_Aim of the task_
From the listing below, return every line with the string "axis" in it.

_Provided data_

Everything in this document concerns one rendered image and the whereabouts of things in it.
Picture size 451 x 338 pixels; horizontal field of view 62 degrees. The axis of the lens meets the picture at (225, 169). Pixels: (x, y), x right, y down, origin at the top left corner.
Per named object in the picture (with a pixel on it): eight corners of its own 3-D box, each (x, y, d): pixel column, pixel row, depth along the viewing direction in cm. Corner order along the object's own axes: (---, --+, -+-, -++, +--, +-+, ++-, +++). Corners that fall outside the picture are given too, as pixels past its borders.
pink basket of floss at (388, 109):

* * *

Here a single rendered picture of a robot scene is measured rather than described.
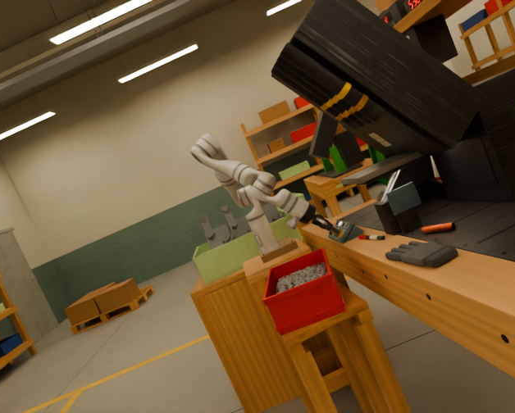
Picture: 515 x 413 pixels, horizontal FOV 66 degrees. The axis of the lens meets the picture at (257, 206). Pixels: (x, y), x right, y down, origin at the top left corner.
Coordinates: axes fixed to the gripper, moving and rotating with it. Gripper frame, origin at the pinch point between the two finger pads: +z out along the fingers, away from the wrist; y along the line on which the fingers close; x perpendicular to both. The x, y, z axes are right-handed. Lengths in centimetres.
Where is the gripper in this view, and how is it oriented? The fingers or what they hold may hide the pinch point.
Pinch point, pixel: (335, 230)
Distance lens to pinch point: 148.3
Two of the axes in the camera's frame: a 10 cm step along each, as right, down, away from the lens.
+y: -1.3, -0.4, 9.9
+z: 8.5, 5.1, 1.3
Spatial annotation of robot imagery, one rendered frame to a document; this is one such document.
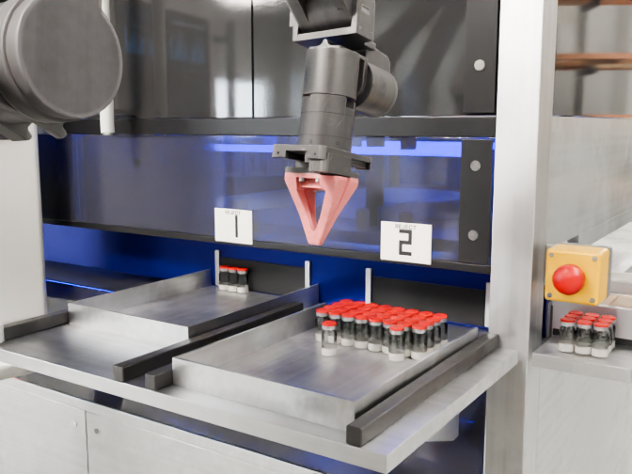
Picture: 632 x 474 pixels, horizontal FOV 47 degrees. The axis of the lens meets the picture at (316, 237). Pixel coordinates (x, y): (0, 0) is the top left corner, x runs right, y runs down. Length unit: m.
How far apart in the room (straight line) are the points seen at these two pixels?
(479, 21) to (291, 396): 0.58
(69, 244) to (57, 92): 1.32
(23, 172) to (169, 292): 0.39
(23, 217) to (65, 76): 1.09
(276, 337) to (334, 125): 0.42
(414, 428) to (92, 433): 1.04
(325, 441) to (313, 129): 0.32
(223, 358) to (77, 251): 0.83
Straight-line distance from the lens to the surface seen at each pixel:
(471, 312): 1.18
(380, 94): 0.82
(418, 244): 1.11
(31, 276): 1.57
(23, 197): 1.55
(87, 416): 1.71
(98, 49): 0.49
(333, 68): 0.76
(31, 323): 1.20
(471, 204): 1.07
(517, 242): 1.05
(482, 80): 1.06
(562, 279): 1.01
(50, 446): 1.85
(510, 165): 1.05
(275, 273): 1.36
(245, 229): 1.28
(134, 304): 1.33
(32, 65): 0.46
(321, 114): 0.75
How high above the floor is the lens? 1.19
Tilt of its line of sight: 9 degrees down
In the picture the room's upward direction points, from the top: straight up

_Answer_
Picture size 451 x 338 pixels; horizontal field of view 62 degrees. The axis of the lens meets the picture at (225, 169). Pixels: (x, y), x right, y down, origin at the top left corner.
Picture: 515 x 413 pixels, horizontal FOV 66 degrees. The axis of the lens meets the picture at (257, 206). Pixels: (x, y), x right, y down, origin at the top left corner.
Picture: 632 x 474 pixels, horizontal FOV 47 degrees. The axis of the lens meets the picture at (316, 237). Pixel coordinates (x, y): (0, 0) is the top left corner, x runs right, y runs down. Length unit: m.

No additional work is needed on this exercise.